### WHAT TO PRODUCE
In full and without alteration, copy the listing.

### COLLECTED MATERIAL
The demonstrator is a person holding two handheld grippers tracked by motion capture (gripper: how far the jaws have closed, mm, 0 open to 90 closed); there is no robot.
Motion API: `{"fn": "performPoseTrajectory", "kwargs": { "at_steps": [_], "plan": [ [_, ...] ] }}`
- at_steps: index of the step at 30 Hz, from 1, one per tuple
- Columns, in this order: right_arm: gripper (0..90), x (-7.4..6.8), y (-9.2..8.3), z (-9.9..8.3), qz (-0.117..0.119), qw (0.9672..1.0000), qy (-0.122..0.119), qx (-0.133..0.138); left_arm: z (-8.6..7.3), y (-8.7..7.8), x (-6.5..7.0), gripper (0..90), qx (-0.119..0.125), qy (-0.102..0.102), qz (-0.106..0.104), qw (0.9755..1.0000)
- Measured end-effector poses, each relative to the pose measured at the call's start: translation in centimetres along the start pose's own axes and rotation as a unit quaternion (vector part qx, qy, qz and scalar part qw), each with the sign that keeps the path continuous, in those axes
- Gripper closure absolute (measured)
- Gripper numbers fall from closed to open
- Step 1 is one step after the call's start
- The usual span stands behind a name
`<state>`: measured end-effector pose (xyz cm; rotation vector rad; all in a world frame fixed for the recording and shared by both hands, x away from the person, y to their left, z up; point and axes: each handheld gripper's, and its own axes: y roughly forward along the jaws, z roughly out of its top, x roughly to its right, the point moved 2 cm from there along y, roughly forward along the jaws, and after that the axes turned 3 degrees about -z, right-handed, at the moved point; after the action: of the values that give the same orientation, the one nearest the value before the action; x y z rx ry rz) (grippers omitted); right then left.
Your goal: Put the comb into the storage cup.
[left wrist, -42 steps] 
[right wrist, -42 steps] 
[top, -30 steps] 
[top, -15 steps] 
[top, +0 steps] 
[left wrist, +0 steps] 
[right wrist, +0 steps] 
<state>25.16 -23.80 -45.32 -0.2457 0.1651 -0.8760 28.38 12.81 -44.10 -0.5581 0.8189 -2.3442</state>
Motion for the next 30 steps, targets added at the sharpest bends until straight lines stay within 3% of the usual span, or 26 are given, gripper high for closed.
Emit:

### SOLVED PROBLEM
The demonstrator is a person holding two handheld grippers tracked by motion capture (gripper: how far the jaws have closed, mm, 0 open to 90 closed); there is no robot.
Motion API: `{"fn": "performPoseTrajectory", "kwargs": { "at_steps": [_], "plan": [ [_, ...] ] }}`
- at_steps: index of the step at 30 Hz, from 1, one per tuple
- Columns, in this order: right_arm: gripper (0..90), x (-7.4..6.8), y (-9.2..8.3), z (-9.9..8.3), qz (-0.117..0.119), qw (0.9672..1.0000), qy (-0.122..0.119), qx (-0.133..0.138); left_arm: z (-8.6..7.3), y (-8.7..7.8), x (-6.5..7.0), gripper (0..90), qx (-0.119..0.125), qy (-0.102..0.102), qz (-0.106..0.104), qw (0.9755..1.0000)
- Measured end-effector poses, each relative to the pose measured at the call's start: translation in centimetres along the start pose's own axes and rotation as a unit quaternion (vector part qx, qy, qz and scalar part qw), each with the sign that keeps the path continuous, in those axes
- Gripper closure absolute (measured)
- Gripper numbers fall from closed to open
- Step 1 is one step after the call's start
- The usual span stands behind a name
`<state>`: measured end-effector pose (xyz cm; rotation vector rad; all in a world frame fixed for the recording and shared by both hands, x away from the person, y to their left, z up; point and axes: each handheld gripper's, and its own axes: y roughly forward along the jaws, z roughly out of its top, x roughly to its right, the point moved 2 cm from there along y, roughly forward along the jaws, and after that the axes turned 3 degrees about -z, right-handed, at the moved point; after the action: of the values that give the same orientation, the one nearest the value before the action; x y z rx ry rz) (grippers omitted); right then left.
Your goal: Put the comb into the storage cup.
[left wrist, -42 steps] 
[right wrist, -42 steps] 
[top, -30 steps] 
[top, -15 steps] 
[top, +0 steps] 
[left wrist, +0 steps] 
[right wrist, +0 steps] 
<state>25.16 -23.80 -45.32 -0.2457 0.1651 -0.8760 28.38 12.81 -44.10 -0.5581 0.8189 -2.3442</state>
Motion for the next 30 steps, targets added at the sharpest bends until straight lines stay within 3% of the usual span, or 26 are given, gripper high for closed.
Emit:

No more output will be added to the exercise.